Exercise aim: Whenever the word "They" turns up in a line below, that line should be copied.

Dataset records:
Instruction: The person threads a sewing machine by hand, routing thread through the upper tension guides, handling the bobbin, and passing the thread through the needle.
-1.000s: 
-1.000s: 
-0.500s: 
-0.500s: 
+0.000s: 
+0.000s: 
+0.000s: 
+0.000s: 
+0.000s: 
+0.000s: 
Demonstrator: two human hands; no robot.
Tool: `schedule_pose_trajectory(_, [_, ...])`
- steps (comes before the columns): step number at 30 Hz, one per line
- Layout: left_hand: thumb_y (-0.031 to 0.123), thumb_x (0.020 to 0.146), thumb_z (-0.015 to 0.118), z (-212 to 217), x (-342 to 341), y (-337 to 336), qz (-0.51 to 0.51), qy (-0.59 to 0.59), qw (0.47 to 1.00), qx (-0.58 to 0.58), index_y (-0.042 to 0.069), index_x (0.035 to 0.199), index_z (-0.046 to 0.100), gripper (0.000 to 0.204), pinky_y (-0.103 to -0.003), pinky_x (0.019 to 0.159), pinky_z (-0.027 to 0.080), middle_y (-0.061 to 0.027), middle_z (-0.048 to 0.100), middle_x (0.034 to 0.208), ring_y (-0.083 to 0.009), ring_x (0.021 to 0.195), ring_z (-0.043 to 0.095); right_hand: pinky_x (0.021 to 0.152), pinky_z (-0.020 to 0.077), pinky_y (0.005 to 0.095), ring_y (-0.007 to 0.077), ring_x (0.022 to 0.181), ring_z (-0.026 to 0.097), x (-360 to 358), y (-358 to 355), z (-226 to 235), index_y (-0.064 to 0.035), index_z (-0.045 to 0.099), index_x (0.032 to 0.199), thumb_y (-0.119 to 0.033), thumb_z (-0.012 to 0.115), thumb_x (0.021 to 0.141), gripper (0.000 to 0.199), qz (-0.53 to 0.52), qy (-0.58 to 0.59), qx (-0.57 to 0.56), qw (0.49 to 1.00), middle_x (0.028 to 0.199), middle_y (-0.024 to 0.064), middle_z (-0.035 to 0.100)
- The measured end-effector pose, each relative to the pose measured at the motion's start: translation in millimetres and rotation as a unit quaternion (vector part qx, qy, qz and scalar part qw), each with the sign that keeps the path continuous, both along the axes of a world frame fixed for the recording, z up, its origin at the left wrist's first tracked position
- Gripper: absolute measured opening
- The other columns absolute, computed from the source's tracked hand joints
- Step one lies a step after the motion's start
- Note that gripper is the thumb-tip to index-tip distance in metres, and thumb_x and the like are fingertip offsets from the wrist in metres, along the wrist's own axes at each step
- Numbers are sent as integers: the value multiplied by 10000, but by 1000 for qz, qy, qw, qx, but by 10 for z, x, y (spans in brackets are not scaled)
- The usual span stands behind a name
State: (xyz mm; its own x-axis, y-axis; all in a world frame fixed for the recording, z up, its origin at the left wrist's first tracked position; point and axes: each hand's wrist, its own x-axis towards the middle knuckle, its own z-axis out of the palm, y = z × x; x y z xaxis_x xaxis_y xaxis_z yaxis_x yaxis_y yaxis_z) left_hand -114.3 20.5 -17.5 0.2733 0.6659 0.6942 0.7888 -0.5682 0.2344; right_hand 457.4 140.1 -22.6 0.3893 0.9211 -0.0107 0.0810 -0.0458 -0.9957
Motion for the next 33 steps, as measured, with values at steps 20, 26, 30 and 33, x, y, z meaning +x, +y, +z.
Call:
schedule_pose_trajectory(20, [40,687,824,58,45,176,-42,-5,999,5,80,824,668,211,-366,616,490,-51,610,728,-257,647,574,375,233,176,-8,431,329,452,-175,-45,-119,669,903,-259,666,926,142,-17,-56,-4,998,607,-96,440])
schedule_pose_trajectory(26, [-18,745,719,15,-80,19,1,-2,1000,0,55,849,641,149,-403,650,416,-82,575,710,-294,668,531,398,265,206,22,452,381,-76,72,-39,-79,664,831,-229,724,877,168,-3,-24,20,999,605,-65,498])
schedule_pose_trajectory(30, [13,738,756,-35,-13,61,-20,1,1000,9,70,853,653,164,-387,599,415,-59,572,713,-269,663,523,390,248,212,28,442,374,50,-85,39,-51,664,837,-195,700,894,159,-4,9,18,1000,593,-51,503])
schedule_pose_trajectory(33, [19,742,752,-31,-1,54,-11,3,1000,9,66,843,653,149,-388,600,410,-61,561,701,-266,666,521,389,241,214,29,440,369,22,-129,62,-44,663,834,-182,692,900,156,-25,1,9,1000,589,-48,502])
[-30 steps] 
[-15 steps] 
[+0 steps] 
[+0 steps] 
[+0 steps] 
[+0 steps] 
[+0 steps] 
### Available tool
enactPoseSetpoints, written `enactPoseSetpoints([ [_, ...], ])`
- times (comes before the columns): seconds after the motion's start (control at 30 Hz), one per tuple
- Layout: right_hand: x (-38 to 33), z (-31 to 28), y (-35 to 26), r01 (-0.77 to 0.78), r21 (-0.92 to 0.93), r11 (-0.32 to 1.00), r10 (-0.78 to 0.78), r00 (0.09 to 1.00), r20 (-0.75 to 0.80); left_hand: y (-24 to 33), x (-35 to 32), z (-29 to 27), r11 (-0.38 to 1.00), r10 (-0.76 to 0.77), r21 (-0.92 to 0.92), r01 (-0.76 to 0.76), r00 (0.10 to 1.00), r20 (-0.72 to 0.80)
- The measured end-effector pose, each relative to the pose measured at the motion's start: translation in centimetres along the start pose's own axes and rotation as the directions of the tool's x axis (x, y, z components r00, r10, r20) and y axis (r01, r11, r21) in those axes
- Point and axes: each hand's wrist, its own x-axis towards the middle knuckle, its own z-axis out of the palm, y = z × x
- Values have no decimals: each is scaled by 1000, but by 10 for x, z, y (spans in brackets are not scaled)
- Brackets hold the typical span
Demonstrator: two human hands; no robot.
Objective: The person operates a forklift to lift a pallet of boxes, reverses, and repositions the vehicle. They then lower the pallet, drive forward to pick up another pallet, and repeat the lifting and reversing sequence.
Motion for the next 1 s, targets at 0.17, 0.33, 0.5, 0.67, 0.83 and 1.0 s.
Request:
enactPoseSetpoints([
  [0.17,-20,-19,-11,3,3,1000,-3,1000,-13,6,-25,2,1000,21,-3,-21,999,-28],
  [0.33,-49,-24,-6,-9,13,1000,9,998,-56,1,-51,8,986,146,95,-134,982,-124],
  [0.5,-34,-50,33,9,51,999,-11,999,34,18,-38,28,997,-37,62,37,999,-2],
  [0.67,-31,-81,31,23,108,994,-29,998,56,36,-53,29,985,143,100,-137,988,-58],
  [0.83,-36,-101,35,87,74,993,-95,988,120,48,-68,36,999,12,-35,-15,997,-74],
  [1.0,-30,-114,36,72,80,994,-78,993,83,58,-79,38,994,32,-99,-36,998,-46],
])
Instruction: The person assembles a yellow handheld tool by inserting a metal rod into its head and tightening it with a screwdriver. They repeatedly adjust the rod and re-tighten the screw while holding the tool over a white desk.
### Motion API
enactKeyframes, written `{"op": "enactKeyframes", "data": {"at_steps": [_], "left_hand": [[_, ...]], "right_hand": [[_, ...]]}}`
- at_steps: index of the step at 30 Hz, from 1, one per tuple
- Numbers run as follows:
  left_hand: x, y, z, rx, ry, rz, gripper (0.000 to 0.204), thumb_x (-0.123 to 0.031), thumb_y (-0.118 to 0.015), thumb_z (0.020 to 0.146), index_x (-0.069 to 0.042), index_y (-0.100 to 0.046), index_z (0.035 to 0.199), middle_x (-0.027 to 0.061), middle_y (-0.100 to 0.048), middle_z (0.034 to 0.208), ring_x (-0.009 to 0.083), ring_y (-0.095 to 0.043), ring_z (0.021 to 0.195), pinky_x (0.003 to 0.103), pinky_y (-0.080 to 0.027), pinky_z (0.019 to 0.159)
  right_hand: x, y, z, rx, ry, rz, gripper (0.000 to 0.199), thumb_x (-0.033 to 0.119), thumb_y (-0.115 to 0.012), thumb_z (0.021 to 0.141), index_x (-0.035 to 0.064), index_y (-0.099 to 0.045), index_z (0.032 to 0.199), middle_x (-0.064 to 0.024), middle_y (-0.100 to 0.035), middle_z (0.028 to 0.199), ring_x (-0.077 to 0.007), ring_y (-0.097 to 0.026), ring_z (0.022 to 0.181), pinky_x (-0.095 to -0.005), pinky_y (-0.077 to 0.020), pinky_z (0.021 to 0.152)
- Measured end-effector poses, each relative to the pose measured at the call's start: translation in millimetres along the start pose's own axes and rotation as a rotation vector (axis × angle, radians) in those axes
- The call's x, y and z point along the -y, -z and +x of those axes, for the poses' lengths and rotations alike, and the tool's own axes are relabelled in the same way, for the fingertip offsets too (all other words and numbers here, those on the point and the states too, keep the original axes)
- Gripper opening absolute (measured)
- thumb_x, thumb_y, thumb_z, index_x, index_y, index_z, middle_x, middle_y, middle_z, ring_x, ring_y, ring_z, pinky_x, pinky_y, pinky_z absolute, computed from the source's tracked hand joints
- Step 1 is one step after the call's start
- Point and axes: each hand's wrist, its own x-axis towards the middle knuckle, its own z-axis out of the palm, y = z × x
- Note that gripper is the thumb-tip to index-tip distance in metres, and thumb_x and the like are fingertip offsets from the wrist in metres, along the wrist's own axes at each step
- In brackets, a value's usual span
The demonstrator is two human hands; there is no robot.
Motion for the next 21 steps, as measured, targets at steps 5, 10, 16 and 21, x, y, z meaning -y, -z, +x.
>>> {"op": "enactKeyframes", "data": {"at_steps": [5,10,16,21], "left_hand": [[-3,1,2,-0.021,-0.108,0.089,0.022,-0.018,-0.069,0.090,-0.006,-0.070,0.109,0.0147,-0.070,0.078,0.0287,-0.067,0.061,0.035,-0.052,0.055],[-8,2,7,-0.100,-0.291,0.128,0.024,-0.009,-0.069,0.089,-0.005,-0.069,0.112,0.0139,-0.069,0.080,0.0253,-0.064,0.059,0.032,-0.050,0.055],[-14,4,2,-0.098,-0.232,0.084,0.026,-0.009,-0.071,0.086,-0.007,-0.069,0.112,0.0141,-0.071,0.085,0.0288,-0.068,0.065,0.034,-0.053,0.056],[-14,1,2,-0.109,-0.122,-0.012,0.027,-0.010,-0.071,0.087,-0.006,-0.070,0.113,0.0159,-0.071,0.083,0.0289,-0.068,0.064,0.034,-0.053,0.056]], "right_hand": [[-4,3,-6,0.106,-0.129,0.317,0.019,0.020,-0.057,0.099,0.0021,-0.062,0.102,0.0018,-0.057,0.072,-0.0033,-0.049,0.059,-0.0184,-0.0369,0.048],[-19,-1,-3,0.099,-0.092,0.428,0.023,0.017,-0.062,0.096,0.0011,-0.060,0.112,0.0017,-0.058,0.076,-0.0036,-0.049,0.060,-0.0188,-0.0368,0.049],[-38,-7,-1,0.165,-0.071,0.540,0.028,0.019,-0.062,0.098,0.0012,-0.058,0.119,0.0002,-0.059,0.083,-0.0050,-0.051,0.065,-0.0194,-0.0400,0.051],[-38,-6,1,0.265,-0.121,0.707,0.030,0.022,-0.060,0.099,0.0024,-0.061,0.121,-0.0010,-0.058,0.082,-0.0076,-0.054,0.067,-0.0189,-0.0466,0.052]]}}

Problem solution:
Objective: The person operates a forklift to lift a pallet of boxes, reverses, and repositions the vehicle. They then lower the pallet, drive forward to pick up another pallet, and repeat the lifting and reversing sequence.
Instruction: The person assembles a yellow handheld tool by inserting a metal rod into its head and tightening it with a screwdriver. They repeatedly adjust the rod and re-tighten the screw while holding the tool over a white desk.

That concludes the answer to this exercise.